**Exercise aim**
From the records below, please return each line that holds the word "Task".

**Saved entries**
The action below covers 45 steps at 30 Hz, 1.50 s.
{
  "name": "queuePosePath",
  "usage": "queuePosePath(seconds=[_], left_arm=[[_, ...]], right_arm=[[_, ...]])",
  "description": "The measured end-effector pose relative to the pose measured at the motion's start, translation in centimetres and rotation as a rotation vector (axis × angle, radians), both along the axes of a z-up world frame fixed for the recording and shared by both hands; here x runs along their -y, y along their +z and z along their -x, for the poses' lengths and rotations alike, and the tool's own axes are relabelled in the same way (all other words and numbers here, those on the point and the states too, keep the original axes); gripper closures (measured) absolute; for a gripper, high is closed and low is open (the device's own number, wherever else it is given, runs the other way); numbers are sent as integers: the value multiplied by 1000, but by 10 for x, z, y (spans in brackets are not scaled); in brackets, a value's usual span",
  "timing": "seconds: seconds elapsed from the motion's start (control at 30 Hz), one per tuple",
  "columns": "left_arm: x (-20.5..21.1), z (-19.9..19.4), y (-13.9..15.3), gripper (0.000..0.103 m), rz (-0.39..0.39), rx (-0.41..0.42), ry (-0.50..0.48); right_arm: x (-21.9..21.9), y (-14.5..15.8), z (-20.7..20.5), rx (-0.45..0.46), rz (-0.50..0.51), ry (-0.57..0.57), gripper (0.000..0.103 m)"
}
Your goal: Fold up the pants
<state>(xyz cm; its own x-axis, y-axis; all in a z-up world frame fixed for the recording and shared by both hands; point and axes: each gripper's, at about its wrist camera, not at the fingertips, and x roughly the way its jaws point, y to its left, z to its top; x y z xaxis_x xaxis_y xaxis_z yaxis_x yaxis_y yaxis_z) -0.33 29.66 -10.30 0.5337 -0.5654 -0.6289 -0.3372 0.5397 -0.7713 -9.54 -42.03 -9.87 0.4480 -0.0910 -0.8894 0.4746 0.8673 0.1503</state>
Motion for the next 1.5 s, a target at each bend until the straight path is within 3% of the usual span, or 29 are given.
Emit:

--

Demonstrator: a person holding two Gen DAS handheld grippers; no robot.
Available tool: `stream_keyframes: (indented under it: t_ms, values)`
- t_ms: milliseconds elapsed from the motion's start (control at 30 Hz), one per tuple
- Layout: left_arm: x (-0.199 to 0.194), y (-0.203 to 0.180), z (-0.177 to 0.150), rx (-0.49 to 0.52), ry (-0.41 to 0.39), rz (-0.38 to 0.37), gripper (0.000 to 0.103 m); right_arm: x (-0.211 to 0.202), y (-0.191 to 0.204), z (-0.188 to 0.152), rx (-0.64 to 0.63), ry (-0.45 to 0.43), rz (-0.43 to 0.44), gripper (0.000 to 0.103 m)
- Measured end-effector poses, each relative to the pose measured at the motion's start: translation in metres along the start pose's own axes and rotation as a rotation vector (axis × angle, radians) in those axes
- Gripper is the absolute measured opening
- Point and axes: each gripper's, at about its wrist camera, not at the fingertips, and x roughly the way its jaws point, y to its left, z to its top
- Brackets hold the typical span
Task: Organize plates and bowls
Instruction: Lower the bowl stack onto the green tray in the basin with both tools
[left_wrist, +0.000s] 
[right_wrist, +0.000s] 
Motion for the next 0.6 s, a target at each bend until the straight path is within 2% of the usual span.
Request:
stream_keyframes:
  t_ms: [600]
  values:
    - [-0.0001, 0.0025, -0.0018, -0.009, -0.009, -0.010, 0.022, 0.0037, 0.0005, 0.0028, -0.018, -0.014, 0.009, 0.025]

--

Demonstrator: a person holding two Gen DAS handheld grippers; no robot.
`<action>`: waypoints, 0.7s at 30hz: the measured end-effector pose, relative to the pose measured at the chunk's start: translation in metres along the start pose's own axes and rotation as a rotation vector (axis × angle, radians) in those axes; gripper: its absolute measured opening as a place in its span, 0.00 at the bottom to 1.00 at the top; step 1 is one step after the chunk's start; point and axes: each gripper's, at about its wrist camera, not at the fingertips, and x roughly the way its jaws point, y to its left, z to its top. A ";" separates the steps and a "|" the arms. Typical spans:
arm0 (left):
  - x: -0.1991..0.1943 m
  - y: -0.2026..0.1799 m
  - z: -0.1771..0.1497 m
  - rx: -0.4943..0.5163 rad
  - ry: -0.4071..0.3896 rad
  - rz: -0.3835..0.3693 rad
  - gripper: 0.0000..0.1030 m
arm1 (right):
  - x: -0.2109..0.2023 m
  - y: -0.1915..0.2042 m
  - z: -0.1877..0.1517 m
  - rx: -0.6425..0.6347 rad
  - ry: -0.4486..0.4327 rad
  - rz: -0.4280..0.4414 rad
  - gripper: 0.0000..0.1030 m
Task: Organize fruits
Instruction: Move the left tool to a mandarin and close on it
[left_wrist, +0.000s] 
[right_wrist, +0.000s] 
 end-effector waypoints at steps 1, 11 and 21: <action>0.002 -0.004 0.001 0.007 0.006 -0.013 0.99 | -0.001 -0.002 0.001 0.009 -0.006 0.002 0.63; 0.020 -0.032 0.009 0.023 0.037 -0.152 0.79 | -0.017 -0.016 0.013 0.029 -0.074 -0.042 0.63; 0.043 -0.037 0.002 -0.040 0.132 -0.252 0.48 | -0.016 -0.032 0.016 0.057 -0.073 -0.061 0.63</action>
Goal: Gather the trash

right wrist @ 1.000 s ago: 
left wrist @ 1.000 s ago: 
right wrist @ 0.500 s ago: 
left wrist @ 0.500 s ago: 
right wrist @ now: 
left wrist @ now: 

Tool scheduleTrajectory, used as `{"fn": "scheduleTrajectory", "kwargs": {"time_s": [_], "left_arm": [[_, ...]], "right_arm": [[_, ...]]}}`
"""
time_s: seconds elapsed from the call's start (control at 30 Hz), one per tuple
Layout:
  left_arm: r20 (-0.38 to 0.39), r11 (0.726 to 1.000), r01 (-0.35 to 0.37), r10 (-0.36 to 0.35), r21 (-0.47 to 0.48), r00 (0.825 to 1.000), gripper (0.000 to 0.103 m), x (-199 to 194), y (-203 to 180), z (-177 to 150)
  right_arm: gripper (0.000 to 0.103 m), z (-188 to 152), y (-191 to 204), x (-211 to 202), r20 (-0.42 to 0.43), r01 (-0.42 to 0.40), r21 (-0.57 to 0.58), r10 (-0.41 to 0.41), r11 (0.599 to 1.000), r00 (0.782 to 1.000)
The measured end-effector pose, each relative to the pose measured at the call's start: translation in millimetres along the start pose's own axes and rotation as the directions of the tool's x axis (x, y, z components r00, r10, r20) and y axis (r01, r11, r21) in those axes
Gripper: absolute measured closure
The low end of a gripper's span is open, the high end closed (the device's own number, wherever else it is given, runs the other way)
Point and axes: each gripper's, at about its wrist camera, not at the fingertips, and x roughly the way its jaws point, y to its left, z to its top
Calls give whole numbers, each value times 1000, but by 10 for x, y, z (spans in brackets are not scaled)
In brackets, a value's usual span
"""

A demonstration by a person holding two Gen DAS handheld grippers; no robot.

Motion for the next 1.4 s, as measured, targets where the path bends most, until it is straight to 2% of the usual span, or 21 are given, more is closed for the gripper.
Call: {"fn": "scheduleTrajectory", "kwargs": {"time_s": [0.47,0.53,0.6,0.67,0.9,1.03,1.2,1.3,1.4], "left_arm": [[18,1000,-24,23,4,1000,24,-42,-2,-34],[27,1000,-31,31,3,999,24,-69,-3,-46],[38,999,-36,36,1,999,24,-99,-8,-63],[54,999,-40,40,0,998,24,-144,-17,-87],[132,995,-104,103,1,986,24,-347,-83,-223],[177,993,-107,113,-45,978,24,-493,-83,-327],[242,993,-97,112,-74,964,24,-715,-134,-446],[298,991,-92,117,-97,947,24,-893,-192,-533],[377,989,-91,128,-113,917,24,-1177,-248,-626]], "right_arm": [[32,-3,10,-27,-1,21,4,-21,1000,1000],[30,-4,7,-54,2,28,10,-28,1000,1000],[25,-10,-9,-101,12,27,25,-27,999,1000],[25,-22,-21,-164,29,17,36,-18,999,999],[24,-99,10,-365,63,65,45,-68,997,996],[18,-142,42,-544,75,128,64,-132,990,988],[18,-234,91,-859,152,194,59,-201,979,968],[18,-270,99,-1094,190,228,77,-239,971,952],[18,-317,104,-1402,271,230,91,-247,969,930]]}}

**Result**
Task: Organize plates and bowls
Task: Organize fruits

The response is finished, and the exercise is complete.